Can you quote the records below in full, word for word?

[DATASET RECORDS]

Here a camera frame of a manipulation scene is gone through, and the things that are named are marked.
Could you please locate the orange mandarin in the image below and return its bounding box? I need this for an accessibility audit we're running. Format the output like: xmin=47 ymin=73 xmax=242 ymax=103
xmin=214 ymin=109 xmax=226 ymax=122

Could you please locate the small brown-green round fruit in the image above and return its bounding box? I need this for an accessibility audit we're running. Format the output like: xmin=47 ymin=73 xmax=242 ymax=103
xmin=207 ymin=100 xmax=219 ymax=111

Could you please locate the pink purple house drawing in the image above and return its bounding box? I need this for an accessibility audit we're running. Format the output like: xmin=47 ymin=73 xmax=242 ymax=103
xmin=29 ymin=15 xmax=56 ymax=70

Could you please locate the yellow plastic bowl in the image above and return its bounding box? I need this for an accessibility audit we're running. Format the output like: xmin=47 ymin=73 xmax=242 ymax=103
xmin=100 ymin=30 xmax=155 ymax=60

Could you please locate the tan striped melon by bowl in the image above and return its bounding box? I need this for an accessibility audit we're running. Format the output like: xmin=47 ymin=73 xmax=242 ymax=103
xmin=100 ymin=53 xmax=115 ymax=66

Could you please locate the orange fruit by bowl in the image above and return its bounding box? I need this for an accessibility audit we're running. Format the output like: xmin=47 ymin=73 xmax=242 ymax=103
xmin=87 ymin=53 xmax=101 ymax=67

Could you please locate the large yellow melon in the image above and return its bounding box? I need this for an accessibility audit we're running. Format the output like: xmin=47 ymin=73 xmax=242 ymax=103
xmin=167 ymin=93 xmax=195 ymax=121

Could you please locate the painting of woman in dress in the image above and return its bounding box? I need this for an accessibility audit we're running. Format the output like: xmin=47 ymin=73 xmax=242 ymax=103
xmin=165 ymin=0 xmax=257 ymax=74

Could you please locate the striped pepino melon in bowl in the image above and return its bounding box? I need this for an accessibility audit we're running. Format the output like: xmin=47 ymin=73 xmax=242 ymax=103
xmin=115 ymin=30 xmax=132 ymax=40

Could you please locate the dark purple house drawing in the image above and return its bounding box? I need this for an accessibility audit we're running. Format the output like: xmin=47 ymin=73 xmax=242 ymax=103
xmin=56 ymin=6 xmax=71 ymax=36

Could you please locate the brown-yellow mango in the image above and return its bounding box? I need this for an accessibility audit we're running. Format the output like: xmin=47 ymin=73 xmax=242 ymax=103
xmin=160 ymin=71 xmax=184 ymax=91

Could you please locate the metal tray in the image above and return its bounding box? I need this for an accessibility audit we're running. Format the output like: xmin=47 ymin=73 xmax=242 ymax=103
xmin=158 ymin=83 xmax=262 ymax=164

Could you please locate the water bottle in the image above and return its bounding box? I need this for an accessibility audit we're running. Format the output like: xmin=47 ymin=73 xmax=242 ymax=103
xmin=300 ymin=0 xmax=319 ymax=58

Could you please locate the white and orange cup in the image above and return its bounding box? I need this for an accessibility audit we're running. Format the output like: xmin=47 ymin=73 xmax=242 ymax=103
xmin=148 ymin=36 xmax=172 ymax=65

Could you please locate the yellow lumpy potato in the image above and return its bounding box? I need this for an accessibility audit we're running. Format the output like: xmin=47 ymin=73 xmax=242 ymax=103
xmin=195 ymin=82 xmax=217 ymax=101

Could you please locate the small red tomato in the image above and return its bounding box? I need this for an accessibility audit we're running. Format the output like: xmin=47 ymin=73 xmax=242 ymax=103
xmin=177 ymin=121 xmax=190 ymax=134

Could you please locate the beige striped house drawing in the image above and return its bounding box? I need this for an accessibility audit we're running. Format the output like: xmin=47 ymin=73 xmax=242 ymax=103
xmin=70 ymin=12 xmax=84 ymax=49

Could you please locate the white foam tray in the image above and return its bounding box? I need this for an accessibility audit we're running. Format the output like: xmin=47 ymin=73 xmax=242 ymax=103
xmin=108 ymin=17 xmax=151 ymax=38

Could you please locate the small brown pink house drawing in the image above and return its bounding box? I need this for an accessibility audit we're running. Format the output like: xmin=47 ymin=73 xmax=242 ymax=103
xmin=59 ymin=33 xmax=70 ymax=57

[/DATASET RECORDS]

▶ _RESULT_
Here a camera frame of a manipulation scene is gone through, and the things that are named are marked.
Could you please locate the orange mandarin in the image below and return its bounding box? I need this for an accessibility audit we're running. Format the output like: xmin=47 ymin=73 xmax=242 ymax=103
xmin=214 ymin=109 xmax=226 ymax=122

Could you please locate the small brown-green round fruit in the image above and return its bounding box? I need this for an accessibility audit we're running. Format the output like: xmin=47 ymin=73 xmax=242 ymax=103
xmin=207 ymin=100 xmax=219 ymax=111

Could you please locate the pink purple house drawing in the image above and return its bounding box? I need this for an accessibility audit we're running. Format the output like: xmin=47 ymin=73 xmax=242 ymax=103
xmin=29 ymin=15 xmax=56 ymax=70

Could you please locate the yellow plastic bowl in the image above and return its bounding box? I need this for an accessibility audit we're running. Format the output like: xmin=47 ymin=73 xmax=242 ymax=103
xmin=100 ymin=30 xmax=155 ymax=60

Could you please locate the tan striped melon by bowl in the image above and return its bounding box? I need this for an accessibility audit we're running. Format the output like: xmin=47 ymin=73 xmax=242 ymax=103
xmin=100 ymin=53 xmax=115 ymax=66

Could you please locate the orange fruit by bowl in the image above and return its bounding box? I need this for an accessibility audit we're running. Format the output like: xmin=47 ymin=73 xmax=242 ymax=103
xmin=87 ymin=53 xmax=101 ymax=67

Could you please locate the large yellow melon in the image above and return its bounding box? I need this for an accessibility audit we're running. Format the output like: xmin=47 ymin=73 xmax=242 ymax=103
xmin=167 ymin=93 xmax=195 ymax=121

Could you please locate the painting of woman in dress in the image above and return its bounding box? I need this for an accessibility audit we're running. Format the output like: xmin=47 ymin=73 xmax=242 ymax=103
xmin=165 ymin=0 xmax=257 ymax=74

Could you please locate the striped pepino melon in bowl in the image above and return its bounding box? I need this for an accessibility audit we're running. Format the output like: xmin=47 ymin=73 xmax=242 ymax=103
xmin=115 ymin=30 xmax=132 ymax=40

Could you please locate the dark purple house drawing in the image above and return its bounding box? I need this for an accessibility audit we're running. Format the output like: xmin=47 ymin=73 xmax=242 ymax=103
xmin=56 ymin=6 xmax=71 ymax=36

Could you please locate the brown-yellow mango in the image above and return its bounding box? I need this for an accessibility audit we're running. Format the output like: xmin=47 ymin=73 xmax=242 ymax=103
xmin=160 ymin=71 xmax=184 ymax=91

Could you please locate the metal tray in the image above and return its bounding box? I need this for an accessibility audit we're running. Format the output like: xmin=47 ymin=73 xmax=242 ymax=103
xmin=158 ymin=83 xmax=262 ymax=164

Could you please locate the water bottle in the image above and return its bounding box? I need this for an accessibility audit we're running. Format the output like: xmin=47 ymin=73 xmax=242 ymax=103
xmin=300 ymin=0 xmax=319 ymax=58

Could you please locate the white and orange cup in the image above and return its bounding box? I need this for an accessibility audit we're running. Format the output like: xmin=47 ymin=73 xmax=242 ymax=103
xmin=148 ymin=36 xmax=172 ymax=65

Could you please locate the yellow lumpy potato in the image above and return its bounding box? I need this for an accessibility audit we're running. Format the output like: xmin=47 ymin=73 xmax=242 ymax=103
xmin=195 ymin=82 xmax=217 ymax=101

Could you please locate the small red tomato in the image above and return its bounding box? I need this for an accessibility audit we're running. Format the output like: xmin=47 ymin=73 xmax=242 ymax=103
xmin=177 ymin=121 xmax=190 ymax=134

Could you please locate the beige striped house drawing in the image above and return its bounding box? I need this for an accessibility audit we're running. Format the output like: xmin=47 ymin=73 xmax=242 ymax=103
xmin=70 ymin=12 xmax=84 ymax=49

Could you please locate the white foam tray in the image above and return its bounding box? I need this for an accessibility audit we're running. Format the output like: xmin=47 ymin=73 xmax=242 ymax=103
xmin=108 ymin=17 xmax=151 ymax=38

Could you please locate the small brown pink house drawing in the image above and return its bounding box? I need this for an accessibility audit we're running. Format the output like: xmin=47 ymin=73 xmax=242 ymax=103
xmin=59 ymin=33 xmax=70 ymax=57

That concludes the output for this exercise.